If I were you, I'd go over to the neighborhood park in Ravenswood at Huffmiester and Cypress N. Houston. Use mapquest and find Ravensway Dr. and Lakecrest and you'll see which pond I'm speaking of.

They have a sign up that it's for residents only but, just act like you belong there and you won't have any problems. More little perch in that pond that you can shake a finger at. Plus it's a park and he can swing and slide and throw sand and dirt clods while fishing.

That's what I'd do to get him used to fishing.


----------



## WilliamH (May 21, 2004)

I'll have to look that up Bozo. Too bad he can't run faster, I would sneak him into the Del Lago boat docks like I used to do back in the day!!


----------



## Bozo (Jun 16, 2004)

My fishing grounds were the Inwood Forest Golf Club ponds. Spent many days with a can of corn, 2 pieces of bacon or a hot dog or two for bait catching bream. An H & H spinnerbait would get you a bass if you wanted to work at it long enough but, I usually didn't have that much patience.
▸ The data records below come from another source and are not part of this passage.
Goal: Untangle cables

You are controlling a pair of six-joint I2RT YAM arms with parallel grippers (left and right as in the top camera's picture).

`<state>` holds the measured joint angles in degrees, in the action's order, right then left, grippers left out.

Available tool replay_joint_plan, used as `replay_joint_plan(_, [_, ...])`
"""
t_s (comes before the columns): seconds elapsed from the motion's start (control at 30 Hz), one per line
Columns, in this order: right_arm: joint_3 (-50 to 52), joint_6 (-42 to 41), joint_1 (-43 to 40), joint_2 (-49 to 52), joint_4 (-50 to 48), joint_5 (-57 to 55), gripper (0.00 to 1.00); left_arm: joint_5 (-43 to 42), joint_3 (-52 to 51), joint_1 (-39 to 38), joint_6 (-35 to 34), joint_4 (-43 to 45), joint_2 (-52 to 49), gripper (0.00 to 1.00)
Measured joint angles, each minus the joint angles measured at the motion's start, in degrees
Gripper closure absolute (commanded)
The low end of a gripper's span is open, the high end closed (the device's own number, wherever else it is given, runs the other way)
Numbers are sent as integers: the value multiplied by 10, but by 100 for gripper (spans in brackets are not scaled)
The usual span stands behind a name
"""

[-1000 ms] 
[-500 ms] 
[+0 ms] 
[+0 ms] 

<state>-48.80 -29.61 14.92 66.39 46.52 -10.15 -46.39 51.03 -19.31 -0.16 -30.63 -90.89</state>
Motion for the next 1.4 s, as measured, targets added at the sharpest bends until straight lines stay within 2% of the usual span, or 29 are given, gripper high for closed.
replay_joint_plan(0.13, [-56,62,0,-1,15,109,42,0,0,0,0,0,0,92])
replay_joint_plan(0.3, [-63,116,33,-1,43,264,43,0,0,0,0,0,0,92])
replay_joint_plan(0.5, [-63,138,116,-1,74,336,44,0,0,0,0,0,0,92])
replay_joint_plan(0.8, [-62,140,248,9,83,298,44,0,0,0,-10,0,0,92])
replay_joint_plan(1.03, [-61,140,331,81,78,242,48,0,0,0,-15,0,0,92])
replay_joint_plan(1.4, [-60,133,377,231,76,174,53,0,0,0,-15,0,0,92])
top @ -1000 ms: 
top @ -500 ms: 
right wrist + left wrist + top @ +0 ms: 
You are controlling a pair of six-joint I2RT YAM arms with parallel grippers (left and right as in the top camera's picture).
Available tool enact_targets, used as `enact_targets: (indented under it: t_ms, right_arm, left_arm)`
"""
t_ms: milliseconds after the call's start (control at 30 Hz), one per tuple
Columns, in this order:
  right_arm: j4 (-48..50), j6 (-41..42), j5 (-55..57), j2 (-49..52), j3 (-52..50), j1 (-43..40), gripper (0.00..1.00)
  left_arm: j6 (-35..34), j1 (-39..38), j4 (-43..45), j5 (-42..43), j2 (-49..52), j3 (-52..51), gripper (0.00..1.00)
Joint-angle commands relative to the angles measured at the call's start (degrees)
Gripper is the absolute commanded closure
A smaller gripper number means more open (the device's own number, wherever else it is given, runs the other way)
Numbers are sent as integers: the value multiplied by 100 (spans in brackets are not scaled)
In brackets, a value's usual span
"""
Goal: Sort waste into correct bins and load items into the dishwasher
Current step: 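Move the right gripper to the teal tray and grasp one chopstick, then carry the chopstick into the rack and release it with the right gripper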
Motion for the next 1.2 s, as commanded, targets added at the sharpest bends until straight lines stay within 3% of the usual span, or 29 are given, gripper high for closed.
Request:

I usually ended up swimming in the pond to get golf balls to sale to the golfers as they passed if the course marshall wouldn't shoo us off first.


----------



## TXPalerider (May 21, 2004)

How'd the weekend turn out?


----------



## medulla762 (May 24, 2004)

Wet & Cold. 

The chow was great and the company was even better. 

Fishing was slow by Conroe standards but we had plenty of fillets for a big fry and anybody who wanted to take a good mess of fresh fillets home with them did so. 

We did catch three gooduns. I jugged a 55# and a 31# Thursday night. My buddy caught a 51# on rod and reel on Saturday.


----------



## TXPalerider (May 21, 2004)

medulla762 said:


> Wet & Cold.
> 
> The chow was great and the company was even better.
> 
> ...


Oh my Gawd!! 51 on R&R??? That's awesome!!


----------



## Rog (May 27, 2004)

51 # on R&R!!! What equipment was he using? Did you get any pics?


----------



## medulla762 (May 24, 2004)

I will find out for sure what rigging he was using but I believe it was 60# Power Pro with 30# mono leader and forty # weight leader. Okuma reel and I don't know what rod. 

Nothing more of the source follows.